EXERCISE ▸ Return only the lines from the top of the material through the line marked by "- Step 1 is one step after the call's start", unaltered.

GIVEN RECORDS ▸
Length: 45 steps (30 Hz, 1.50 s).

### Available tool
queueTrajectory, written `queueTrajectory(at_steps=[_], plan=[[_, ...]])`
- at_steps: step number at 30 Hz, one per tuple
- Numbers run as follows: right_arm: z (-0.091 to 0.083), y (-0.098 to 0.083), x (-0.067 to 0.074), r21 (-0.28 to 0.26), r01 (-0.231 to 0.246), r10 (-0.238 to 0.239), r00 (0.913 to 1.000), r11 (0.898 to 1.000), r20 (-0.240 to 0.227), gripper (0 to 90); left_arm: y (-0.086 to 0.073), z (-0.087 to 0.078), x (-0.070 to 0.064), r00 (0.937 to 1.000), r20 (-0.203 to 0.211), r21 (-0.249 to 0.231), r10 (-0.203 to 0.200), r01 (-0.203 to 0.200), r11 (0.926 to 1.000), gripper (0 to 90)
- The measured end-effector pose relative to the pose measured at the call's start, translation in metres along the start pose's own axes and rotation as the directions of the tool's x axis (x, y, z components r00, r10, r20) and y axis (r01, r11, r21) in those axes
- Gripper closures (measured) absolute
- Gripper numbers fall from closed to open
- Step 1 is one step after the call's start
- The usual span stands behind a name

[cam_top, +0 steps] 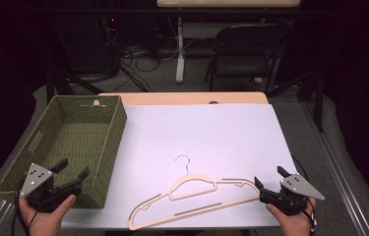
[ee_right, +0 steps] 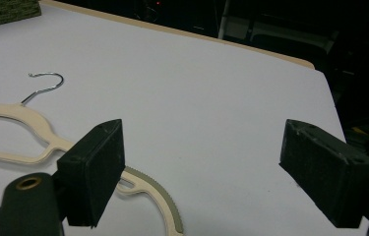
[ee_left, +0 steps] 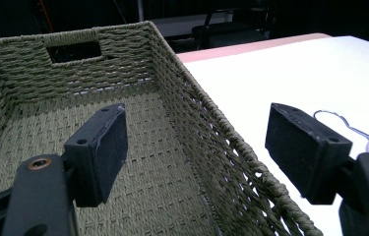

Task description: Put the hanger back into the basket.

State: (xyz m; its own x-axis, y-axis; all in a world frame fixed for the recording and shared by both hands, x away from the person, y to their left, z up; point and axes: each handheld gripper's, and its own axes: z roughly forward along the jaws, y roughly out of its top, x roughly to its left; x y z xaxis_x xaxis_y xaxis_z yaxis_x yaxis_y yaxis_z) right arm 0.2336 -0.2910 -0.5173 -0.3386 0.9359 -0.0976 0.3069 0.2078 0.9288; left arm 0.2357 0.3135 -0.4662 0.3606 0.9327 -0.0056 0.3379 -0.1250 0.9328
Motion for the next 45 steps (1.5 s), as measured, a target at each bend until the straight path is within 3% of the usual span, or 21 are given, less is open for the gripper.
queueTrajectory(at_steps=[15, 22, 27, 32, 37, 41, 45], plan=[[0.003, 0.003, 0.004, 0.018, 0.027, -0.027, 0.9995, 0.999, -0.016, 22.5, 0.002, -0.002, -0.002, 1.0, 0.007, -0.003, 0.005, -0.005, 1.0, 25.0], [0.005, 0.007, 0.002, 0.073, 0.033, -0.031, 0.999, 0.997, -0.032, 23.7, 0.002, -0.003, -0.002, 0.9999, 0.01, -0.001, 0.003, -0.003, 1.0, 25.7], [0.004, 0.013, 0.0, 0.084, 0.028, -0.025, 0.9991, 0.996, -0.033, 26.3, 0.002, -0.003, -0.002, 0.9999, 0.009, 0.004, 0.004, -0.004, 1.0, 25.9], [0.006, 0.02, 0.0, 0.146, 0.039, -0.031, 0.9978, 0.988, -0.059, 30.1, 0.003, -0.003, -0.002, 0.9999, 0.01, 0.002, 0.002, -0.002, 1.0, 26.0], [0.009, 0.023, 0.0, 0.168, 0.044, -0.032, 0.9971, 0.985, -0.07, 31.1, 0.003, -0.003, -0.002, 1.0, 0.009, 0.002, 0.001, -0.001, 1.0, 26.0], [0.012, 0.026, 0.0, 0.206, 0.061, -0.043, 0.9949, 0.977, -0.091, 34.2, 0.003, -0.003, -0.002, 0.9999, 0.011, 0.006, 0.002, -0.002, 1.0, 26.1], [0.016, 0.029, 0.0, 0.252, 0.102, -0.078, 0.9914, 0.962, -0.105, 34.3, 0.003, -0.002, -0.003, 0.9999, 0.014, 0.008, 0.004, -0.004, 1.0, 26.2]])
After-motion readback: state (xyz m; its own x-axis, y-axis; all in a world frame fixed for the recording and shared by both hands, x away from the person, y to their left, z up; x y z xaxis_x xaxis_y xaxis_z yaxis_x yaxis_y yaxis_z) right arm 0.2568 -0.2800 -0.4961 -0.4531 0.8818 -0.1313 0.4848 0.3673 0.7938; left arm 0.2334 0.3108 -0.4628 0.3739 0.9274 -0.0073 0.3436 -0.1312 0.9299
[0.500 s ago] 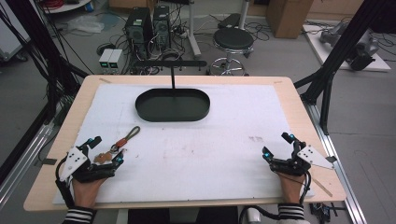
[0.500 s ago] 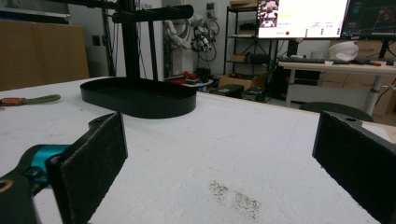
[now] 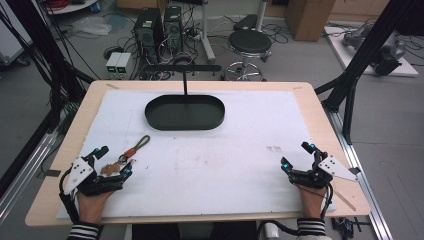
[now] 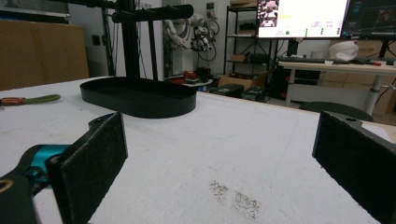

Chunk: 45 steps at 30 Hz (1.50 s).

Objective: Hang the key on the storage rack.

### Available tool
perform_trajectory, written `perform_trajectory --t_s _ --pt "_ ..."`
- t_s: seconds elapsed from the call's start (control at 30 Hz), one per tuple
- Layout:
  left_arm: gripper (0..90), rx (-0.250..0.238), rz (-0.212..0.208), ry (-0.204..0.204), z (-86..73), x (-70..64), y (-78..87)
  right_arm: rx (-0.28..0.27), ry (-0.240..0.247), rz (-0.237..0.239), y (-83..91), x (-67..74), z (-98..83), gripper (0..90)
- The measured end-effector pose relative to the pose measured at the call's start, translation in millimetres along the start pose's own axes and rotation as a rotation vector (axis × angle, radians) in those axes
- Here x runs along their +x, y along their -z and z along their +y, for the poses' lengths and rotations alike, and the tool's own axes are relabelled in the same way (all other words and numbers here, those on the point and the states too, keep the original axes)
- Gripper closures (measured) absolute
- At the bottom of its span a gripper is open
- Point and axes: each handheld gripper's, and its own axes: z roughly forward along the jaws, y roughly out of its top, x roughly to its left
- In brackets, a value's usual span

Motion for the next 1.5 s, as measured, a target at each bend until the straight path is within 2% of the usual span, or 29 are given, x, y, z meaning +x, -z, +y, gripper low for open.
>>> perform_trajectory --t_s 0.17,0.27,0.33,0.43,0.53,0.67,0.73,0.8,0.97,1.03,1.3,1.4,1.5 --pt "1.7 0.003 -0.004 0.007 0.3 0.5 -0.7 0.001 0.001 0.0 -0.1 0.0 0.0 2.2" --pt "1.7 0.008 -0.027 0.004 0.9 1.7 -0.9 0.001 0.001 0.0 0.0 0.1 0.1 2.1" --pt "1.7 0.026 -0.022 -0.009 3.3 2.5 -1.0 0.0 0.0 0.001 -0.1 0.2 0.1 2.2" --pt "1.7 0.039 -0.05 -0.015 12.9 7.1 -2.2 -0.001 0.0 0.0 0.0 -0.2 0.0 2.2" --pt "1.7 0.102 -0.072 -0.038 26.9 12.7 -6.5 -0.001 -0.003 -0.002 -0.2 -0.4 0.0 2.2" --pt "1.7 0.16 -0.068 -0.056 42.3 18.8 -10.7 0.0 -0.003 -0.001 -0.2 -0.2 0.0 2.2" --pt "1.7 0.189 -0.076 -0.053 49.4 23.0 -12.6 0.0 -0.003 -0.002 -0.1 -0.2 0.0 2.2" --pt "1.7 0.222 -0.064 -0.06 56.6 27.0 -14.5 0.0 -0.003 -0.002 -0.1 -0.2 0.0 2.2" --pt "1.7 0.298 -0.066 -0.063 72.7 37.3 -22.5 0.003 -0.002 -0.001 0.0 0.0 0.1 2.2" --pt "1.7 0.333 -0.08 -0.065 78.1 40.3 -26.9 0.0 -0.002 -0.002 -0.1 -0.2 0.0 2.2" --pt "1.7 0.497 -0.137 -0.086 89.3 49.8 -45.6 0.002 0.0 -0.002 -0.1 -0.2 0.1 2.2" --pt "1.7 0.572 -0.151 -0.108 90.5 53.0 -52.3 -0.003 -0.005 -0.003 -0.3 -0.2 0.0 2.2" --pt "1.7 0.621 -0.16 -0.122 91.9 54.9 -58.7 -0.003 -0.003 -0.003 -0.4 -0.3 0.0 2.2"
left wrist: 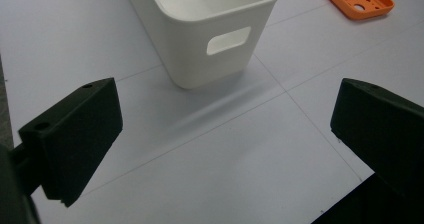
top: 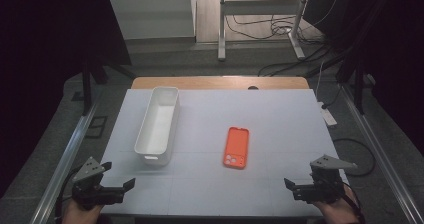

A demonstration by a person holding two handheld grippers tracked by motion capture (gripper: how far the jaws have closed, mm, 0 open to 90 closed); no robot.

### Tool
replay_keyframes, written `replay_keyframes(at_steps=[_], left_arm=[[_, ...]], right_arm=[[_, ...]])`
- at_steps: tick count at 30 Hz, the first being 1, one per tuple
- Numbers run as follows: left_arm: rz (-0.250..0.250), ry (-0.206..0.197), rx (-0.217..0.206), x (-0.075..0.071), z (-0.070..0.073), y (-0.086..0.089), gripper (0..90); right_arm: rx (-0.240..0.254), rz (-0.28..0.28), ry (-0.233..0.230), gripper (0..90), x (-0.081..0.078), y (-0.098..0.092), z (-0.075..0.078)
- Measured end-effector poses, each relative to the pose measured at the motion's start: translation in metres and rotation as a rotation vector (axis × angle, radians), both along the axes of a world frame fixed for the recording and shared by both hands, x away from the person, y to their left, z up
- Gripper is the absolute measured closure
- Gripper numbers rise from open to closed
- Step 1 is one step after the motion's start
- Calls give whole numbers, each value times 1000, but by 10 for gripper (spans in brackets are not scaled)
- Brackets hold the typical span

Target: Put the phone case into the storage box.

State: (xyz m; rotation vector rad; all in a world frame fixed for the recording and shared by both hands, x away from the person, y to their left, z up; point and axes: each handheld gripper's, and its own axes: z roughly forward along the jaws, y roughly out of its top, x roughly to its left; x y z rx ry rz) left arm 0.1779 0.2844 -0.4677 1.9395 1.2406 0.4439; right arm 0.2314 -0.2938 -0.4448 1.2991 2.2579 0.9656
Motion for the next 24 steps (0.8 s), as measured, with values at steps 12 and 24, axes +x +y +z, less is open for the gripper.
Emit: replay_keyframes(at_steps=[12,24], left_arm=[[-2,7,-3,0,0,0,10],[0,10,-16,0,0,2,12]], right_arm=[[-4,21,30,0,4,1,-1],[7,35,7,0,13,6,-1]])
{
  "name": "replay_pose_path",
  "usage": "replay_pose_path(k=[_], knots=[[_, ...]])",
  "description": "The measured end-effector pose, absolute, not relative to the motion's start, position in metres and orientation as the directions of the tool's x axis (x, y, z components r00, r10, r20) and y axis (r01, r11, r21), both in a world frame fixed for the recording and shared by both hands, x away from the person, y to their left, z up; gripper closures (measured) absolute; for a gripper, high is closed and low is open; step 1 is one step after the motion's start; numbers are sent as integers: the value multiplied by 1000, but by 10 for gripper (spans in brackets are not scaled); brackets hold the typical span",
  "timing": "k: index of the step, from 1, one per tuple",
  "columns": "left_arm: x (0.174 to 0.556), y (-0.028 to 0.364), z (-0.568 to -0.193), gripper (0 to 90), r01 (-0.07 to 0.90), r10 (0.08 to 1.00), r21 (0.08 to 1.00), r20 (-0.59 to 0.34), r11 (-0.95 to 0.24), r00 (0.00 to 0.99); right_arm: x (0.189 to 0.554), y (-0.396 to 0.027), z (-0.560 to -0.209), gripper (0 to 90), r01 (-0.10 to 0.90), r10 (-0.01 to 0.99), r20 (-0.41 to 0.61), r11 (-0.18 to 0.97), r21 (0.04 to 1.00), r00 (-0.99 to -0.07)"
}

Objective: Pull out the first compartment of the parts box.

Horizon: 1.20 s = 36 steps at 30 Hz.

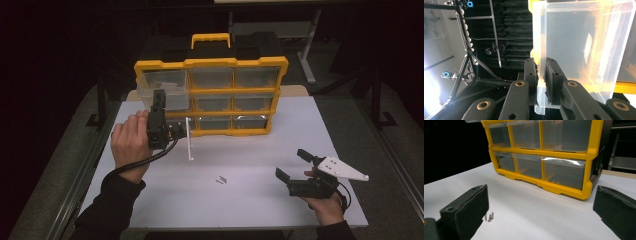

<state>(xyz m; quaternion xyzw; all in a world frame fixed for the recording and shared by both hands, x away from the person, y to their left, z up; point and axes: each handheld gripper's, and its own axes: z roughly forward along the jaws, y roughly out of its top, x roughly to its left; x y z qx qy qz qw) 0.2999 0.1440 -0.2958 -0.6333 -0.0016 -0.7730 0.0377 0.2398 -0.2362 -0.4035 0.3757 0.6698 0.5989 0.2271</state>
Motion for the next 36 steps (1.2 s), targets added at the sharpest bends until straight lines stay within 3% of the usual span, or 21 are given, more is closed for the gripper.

SOLUTION ▸
Length: 45 steps (30 Hz, 1.50 s).

### Available tool
queueTrajectory, written `queueTrajectory(at_steps=[_], plan=[[_, ...]])`
- at_steps: step number at 30 Hz, one per tuple
- Numbers run as follows: right_arm: z (-0.091 to 0.083), y (-0.098 to 0.083), x (-0.067 to 0.074), r21 (-0.28 to 0.26), r01 (-0.231 to 0.246), r10 (-0.238 to 0.239), r00 (0.913 to 1.000), r11 (0.898 to 1.000), r20 (-0.240 to 0.227), gripper (0 to 90); left_arm: y (-0.086 to 0.073), z (-0.087 to 0.078), x (-0.070 to 0.064), r00 (0.937 to 1.000), r20 (-0.203 to 0.211), r21 (-0.249 to 0.231), r10 (-0.203 to 0.200), r01 (-0.203 to 0.200), r11 (0.926 to 1.000), gripper (0 to 90)
- The measured end-effector pose relative to the pose measured at the call's start, translation in metres along the start pose's own axes and rotation as the directions of the tool's x axis (x, y, z components r00, r10, r20) and y axis (r01, r11, r21) in those axes
- Gripper closures (measured) absolute
- Gripper numbers fall from closed to open
- Step 1 is one step after the call's start

The exercise has been carried out completely.